**Assignment:** Repeat the whole listing below, word for word.

◆ ◆ ◆ ◆

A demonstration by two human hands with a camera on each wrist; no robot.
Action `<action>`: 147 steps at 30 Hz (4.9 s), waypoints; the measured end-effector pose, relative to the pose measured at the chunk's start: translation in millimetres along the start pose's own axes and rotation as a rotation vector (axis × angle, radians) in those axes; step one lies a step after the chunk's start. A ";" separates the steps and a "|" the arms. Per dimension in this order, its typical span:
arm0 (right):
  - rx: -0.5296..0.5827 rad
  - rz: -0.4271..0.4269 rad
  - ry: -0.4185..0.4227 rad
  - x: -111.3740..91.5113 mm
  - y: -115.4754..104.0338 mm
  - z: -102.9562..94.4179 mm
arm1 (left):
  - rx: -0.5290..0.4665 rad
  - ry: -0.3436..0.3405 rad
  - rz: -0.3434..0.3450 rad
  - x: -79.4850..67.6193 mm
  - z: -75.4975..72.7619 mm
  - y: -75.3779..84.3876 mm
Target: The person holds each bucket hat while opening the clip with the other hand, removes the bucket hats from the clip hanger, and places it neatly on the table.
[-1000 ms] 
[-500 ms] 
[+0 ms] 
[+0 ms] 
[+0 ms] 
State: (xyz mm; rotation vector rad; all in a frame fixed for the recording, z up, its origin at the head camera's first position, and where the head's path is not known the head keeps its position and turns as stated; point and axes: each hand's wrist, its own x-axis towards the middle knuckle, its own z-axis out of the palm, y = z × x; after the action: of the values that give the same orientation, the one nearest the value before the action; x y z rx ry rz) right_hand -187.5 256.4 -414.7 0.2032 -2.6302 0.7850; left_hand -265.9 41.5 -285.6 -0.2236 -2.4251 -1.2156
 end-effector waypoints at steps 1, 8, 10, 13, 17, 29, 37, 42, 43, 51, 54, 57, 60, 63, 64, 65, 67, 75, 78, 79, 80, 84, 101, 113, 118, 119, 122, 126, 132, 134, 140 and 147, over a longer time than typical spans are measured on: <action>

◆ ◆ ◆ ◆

**Solution to the exercise:**
A demonstration by two human hands with a camera on each wrist; no robot.
Action `<action>`: 147 steps at 30 Hz (4.9 s), waypoints; the measured end-effector pose, relative to the pose measured at the chunk's start: translation in millimetres along the start pose's own axes and rotation as a rotation vector (axis × angle, radians) in those axes; step one lies a step after the chunk's start. A ";" separates the steps and a "|" the arms. Per dimension in this order, its typical span:
arm0 (right):
  - rx: -0.5296..0.5827 rad
  - rz: -0.4271..0.4269 rad
  - ry: -0.4185..0.4227 rad
  - x: -111.3740..91.5113 mm
  - y: -115.4754..104.0338 mm
  - z: -102.9562..94.4179 mm
arm1 (left):
  - rx: -0.5290..0.4665 rad
  - ry: -0.3436..0.3405 rad
  - rz: -0.3434..0.3450 rad
  - x: -79.4850..67.6193 mm
  - z: -75.4975..72.7619 mm
  - y: -75.3779..84.3876 mm
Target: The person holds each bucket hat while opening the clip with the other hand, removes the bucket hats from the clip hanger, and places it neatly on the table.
[-1000 ms] 
[-500 ms] 
[+0 ms] 
[+0 ms] 
[+0 ms] 
State: (xyz mm; rotation vector rad; all in a frame fixed for the recording, z up, its origin at the head camera's first position, and where the head's path is not known the head keeps its position and turns as stated; point and axes: each hand's wrist, its own x-axis towards the middle knuckle, its own z-axis out of the palm, y = z × x; after the action: of the values that give the same orientation, the one nearest the value before the action; x y z rx ry rz) right_hand -187.5 256.4 -414.7 0.2032 -2.6302 0.7850; left_hand -265.9 41.5 -285.6 -0.2236 -2.4251 -1.2156
 end-effector waypoints at steps 1, 8, 10, 13, 17, 29, 37, 42, 43, 51, 54, 57, 60, 63, 64, 65, 67, 75, 78, 79, 80, 84, 101, 113, 118, 119, 122, 126, 132, 134, 140 and 147, over a longer time than typical spans are measured on: <action>

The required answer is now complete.